Source records:
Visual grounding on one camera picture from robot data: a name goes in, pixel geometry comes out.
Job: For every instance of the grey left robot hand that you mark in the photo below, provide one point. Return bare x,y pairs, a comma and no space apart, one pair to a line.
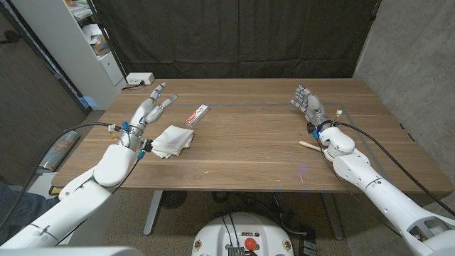
142,115

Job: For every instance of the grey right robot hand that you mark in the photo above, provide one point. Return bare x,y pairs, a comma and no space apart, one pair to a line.
313,106

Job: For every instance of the white napkin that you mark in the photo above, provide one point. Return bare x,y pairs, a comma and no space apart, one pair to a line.
174,140

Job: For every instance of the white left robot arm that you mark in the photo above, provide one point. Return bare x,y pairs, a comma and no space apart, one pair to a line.
71,209

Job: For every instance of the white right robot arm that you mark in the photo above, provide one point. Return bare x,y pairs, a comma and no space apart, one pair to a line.
384,199

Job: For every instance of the white red toothpaste box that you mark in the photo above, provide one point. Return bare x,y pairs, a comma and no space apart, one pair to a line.
197,115

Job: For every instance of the white power strip box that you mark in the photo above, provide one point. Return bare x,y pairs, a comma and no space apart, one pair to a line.
139,78

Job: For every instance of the light wooden stick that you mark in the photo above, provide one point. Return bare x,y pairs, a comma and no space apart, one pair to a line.
307,144

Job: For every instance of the brown cardboard box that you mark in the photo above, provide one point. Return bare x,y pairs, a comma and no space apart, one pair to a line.
101,45

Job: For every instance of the black round floor fan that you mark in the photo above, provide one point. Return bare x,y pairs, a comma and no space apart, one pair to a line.
173,199

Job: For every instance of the grey metal table leg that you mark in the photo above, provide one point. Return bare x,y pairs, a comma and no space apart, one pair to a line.
333,217
153,213

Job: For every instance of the black backdrop curtain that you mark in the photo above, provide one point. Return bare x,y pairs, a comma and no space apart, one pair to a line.
234,35

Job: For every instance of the white shelf cabinet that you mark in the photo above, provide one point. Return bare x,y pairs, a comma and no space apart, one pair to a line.
64,42

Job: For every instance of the black power adapter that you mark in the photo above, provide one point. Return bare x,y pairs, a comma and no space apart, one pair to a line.
308,245

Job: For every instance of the white robot torso base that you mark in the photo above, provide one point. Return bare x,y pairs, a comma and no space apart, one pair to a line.
213,238

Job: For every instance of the red emergency stop button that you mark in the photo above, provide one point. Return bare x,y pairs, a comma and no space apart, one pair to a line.
250,243

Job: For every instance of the person leg in jeans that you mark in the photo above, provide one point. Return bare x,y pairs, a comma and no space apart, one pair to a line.
21,209

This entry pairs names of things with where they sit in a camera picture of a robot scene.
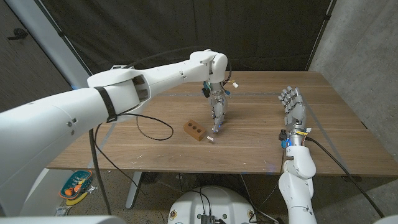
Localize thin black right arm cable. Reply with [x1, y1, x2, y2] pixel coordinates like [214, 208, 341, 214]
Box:
[248, 149, 285, 219]

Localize yellow flat floor item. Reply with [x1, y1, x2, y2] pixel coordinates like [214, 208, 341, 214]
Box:
[65, 192, 88, 207]

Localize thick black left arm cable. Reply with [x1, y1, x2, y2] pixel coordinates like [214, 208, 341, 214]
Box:
[88, 45, 233, 216]

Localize grey table leg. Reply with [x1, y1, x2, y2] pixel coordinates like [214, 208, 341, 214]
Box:
[125, 170, 143, 209]

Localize white floor cable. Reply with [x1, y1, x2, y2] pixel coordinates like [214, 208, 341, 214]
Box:
[239, 174, 277, 223]

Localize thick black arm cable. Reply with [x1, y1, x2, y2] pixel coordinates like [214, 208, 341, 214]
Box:
[88, 45, 233, 216]
[306, 136, 386, 218]

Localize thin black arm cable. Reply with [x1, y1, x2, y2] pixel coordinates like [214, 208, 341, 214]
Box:
[248, 149, 285, 219]
[93, 112, 174, 224]

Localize dark round fan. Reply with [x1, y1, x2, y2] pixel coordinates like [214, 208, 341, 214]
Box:
[141, 171, 162, 185]

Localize black door handle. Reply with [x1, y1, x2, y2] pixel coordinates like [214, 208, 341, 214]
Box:
[6, 27, 28, 40]

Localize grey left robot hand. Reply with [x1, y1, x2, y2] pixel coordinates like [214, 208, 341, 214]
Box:
[206, 82, 229, 134]

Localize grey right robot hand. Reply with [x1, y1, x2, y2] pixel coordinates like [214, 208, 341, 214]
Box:
[277, 86, 312, 146]

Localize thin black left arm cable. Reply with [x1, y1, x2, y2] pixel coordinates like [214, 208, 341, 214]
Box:
[93, 112, 174, 224]

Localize black backdrop pole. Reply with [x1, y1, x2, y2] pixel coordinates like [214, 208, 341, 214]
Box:
[305, 0, 338, 72]
[32, 0, 91, 76]

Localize white pillar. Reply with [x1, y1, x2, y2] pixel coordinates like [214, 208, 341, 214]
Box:
[4, 0, 91, 91]

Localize black torso cable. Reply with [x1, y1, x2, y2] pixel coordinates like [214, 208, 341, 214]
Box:
[194, 185, 213, 216]

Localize teal tool tray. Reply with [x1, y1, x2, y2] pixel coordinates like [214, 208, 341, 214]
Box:
[58, 169, 93, 200]

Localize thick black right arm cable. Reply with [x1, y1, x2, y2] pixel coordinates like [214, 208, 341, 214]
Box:
[306, 136, 386, 218]

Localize brown block with three holes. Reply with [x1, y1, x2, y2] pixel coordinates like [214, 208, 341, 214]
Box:
[183, 119, 207, 142]

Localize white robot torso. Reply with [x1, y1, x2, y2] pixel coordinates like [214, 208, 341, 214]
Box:
[167, 185, 257, 224]

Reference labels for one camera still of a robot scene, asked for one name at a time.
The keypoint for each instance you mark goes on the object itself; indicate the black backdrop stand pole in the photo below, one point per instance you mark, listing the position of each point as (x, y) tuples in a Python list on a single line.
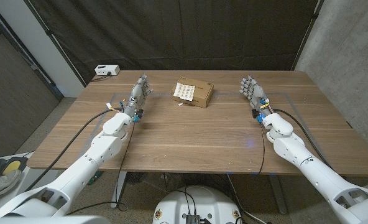
[(310, 28), (52, 35)]

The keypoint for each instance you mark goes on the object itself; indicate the brown cardboard box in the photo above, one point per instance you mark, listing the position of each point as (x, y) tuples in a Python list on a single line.
[(203, 93)]

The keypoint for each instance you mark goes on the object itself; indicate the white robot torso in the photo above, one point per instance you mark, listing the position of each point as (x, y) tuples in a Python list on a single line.
[(196, 202)]

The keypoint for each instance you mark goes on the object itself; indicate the white power outlet box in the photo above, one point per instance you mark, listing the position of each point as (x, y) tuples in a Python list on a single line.
[(107, 69)]

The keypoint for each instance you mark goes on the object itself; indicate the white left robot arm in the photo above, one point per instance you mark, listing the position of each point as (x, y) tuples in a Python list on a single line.
[(103, 149)]

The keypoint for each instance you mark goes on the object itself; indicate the grey sneaker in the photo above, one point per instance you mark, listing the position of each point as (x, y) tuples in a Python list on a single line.
[(0, 183)]

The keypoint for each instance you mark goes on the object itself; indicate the black backdrop curtain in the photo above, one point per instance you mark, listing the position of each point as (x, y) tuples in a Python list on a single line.
[(171, 31)]

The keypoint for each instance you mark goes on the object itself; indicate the yellow and black pad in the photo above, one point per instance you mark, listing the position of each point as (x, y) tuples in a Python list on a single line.
[(11, 166)]

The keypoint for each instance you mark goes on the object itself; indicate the teal and white packet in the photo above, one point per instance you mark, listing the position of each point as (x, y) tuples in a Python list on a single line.
[(95, 178)]

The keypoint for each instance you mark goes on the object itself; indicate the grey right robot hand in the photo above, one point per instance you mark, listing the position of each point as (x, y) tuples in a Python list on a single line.
[(255, 92)]

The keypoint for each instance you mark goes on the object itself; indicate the white postage stamp sheet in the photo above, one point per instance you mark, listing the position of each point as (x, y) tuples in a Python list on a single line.
[(184, 91)]

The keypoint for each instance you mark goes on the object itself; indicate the white table leg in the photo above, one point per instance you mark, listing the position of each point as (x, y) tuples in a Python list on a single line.
[(118, 189)]

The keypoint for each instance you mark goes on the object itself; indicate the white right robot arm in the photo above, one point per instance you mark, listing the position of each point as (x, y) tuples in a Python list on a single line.
[(296, 152)]

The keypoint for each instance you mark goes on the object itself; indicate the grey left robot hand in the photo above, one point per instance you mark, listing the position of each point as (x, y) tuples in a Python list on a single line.
[(136, 96)]

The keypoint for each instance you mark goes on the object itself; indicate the grey table leg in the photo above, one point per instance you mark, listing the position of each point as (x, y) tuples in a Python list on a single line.
[(277, 194)]

Task to complete: Starting at the line with "Job: For every instance of the grey metal" in the entries above, write out every line exactly until the line with "Localize yellow flat" has been written. Include no pictures and nothing more.

Output below:
Job: For every instance of the grey metal table leg that you mark in the photo above, provide one point. Return bare x,y pairs, a comma and no space apart, one pair to a line.
333,217
153,213

Job: For every instance of the black backdrop curtain that you mark in the photo above, provide one point. Return bare x,y pairs, a comma and no space apart, one pair to a line.
234,35

Job: For every instance of the white shelf cabinet that you mark in the photo above, provide one point. Return bare x,y pairs, a comma and no space apart, one pair to a line.
64,42

Job: For every instance of the black power adapter that you mark in the photo above, provide one point. Return bare x,y pairs, a comma and no space apart, one pair to a line.
308,245

Job: For every instance of the white robot torso base that you mark in the photo above, provide one point. Return bare x,y pairs, a comma and no space apart, one pair to a line.
213,238

Job: For every instance of the red emergency stop button that you mark in the photo above, provide one point. Return bare x,y pairs, a comma and no space apart, one pair to a line.
250,243

Job: For every instance of the person leg in jeans that you mark in the photo above, provide one point. Return bare x,y pairs, a comma and no space apart, one pair to a line.
21,209

This entry pairs names of things with where they sit in a camera picture of a robot scene.
Localize thin black right arm cable. Reply with [x1, y1, x2, y2] pixel coordinates like [214, 208, 341, 214]
Box:
[248, 149, 285, 219]

Localize yellow flat floor item. Reply with [x1, y1, x2, y2] pixel coordinates like [214, 208, 341, 214]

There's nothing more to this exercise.